--- TASK DESCRIPTION ---
Only the lines of the listing below that run from the line with "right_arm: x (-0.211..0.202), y" through the line with "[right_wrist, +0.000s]" are to be set down, word for word. Pictures stay out.
=== DATA FOR PROCESSING ===
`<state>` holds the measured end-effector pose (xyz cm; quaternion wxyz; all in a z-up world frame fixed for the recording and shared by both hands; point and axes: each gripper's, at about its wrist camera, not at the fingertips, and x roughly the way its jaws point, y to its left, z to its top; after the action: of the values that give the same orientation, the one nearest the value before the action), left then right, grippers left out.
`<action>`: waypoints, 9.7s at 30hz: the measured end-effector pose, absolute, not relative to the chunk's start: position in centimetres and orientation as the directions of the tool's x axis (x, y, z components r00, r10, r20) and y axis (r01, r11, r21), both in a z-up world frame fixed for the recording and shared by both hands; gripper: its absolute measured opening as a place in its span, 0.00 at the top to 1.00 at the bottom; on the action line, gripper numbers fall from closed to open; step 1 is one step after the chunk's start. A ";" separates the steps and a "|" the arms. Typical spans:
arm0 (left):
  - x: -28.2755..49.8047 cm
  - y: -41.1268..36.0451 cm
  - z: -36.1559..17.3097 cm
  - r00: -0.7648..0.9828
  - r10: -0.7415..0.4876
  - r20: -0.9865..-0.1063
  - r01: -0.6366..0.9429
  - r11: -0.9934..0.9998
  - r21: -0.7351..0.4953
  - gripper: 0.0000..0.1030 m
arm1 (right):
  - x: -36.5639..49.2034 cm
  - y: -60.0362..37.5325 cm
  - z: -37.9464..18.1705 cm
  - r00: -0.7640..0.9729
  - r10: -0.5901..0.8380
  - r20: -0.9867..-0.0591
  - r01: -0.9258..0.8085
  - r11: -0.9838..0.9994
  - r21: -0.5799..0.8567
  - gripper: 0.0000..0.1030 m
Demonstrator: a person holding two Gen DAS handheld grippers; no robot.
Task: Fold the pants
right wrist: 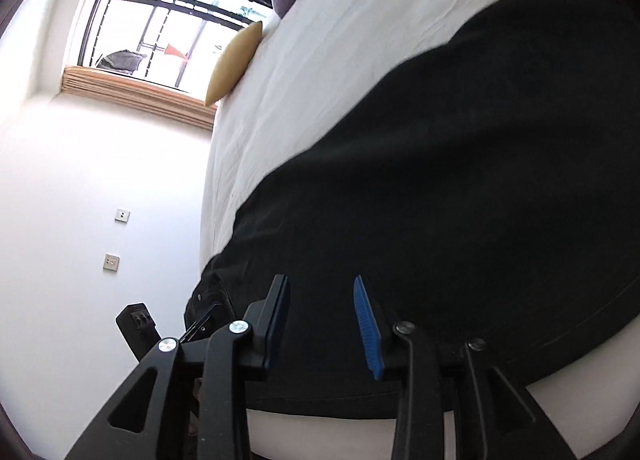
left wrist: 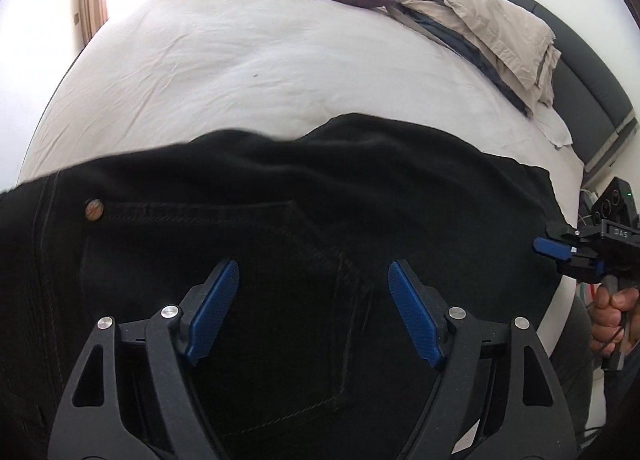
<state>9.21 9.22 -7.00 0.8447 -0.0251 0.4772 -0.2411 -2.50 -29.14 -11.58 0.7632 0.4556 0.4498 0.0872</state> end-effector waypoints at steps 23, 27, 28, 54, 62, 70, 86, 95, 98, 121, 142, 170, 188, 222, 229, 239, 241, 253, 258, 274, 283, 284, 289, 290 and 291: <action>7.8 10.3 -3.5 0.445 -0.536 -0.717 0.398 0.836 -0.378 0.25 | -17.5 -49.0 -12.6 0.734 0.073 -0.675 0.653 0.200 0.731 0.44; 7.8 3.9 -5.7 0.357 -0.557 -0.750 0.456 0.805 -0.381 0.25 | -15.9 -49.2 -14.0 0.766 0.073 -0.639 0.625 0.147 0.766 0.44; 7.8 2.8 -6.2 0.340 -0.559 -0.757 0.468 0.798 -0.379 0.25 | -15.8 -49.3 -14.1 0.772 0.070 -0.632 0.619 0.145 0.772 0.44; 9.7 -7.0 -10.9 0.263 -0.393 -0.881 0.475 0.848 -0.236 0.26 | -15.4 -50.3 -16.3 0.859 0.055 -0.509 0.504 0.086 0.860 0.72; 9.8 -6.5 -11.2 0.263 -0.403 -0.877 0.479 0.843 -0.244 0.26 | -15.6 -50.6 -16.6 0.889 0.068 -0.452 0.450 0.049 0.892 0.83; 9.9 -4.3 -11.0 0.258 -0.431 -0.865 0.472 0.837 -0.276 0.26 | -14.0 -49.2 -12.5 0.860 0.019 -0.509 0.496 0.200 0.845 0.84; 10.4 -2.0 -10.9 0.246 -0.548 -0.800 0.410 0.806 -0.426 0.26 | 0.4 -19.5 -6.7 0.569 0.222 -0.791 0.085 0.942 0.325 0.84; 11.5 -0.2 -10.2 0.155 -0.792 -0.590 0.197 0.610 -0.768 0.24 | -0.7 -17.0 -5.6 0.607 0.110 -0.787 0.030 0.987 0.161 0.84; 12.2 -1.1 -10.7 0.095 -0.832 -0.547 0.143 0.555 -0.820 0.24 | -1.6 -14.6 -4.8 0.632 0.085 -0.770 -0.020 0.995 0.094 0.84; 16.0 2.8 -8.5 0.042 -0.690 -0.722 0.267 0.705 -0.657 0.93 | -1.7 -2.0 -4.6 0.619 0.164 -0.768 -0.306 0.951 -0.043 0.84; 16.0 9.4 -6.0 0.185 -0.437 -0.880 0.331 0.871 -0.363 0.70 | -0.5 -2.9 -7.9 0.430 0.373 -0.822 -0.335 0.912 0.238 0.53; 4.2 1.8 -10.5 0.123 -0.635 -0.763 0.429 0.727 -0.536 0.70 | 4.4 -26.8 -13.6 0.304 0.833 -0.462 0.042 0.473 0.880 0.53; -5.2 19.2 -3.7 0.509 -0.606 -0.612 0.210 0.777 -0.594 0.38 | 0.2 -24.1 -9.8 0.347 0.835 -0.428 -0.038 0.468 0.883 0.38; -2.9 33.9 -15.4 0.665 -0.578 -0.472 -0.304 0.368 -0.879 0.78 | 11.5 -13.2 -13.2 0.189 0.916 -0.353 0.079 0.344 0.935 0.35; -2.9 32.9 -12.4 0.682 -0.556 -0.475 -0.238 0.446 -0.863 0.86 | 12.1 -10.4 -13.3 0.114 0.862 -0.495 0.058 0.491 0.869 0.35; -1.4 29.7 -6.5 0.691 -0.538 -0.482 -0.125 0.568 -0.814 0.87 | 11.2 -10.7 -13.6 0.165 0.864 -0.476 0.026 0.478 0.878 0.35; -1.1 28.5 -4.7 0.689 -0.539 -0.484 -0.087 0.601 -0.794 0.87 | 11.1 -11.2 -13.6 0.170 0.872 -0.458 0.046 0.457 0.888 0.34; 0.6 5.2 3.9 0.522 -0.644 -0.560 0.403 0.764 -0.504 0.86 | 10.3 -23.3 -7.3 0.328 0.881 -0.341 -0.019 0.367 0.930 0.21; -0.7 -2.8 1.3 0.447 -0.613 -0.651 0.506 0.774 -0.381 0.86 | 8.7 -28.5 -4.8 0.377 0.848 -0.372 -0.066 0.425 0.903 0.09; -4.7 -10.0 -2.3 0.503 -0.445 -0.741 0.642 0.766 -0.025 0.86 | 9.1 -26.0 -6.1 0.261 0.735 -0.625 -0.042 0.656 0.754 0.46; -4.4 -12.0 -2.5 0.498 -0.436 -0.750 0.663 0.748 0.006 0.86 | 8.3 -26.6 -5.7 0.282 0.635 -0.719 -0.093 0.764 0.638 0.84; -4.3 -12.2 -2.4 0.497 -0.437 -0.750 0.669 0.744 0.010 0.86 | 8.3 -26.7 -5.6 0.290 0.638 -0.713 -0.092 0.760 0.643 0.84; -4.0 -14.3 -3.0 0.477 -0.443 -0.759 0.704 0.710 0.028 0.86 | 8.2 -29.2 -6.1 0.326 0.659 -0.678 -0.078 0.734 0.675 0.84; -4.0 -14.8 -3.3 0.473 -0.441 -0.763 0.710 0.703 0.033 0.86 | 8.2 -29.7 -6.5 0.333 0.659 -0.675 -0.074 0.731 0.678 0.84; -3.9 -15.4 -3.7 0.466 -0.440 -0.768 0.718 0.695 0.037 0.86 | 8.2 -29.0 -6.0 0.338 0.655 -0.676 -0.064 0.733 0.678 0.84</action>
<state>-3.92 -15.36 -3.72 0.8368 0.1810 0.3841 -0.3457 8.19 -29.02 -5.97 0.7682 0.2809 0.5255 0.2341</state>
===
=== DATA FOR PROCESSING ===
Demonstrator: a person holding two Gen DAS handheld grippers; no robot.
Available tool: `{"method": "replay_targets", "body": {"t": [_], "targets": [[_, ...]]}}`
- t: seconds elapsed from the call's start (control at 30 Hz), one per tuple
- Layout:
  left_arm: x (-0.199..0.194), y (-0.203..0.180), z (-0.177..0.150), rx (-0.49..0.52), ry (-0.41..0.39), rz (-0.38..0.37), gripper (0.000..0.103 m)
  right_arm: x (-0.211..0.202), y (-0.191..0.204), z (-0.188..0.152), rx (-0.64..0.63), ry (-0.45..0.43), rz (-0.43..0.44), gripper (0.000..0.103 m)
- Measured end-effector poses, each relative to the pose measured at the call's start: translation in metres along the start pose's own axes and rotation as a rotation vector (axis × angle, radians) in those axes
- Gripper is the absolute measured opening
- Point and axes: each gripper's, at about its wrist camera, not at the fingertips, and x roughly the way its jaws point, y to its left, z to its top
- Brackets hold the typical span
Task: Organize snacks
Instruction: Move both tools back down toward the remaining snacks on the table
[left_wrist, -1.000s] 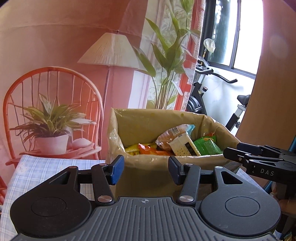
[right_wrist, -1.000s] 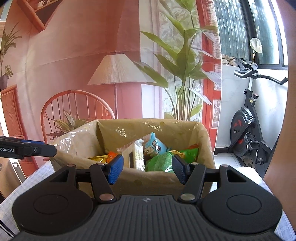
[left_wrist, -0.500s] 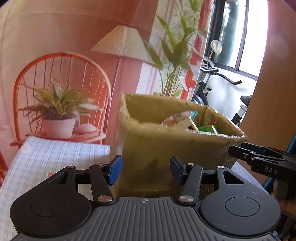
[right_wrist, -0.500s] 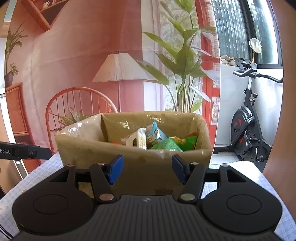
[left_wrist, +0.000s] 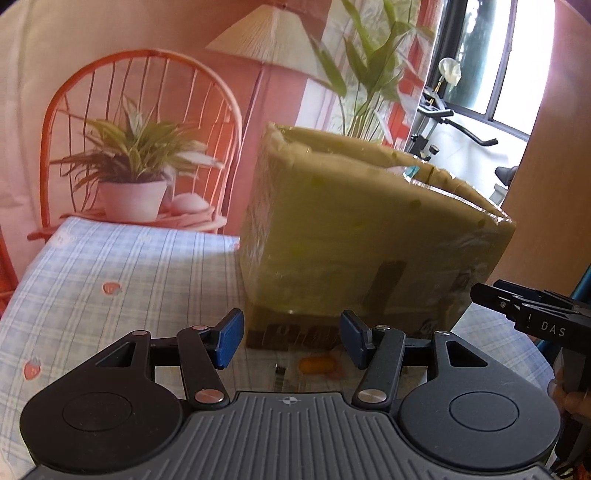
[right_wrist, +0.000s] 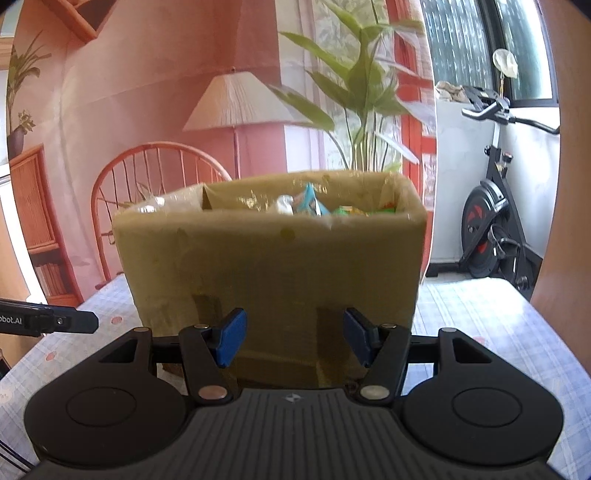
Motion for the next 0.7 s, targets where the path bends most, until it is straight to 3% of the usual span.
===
--- TASK SOLUTION ---
  right_arm: x (-0.211..0.202), y (-0.191..0.204), z (-0.188..0.152), rx (-0.64..0.63), ry (-0.45..0.43), rz (-0.43..0.44), gripper (0.000..0.103 m)
- Measured end-effector poses, each relative to the pose measured at the call's start: translation in metres along the start pose's own axes and rotation as a rotation vector (axis × angle, radians) in those axes
- Gripper is the absolute measured opening
- Point and axes: each gripper's, at about its wrist camera, not at the fingertips, and x roughly the way its jaws point, y to its left, z to its top
- Brackets hold the typical span
Task: Organize snacks
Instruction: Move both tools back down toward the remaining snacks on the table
[left_wrist, -1.000s] 
[right_wrist, -1.000s] 
[left_wrist, -0.500s] 
[right_wrist, -0.500s] 
[left_wrist, +0.000s] 
[right_wrist, +0.000s] 

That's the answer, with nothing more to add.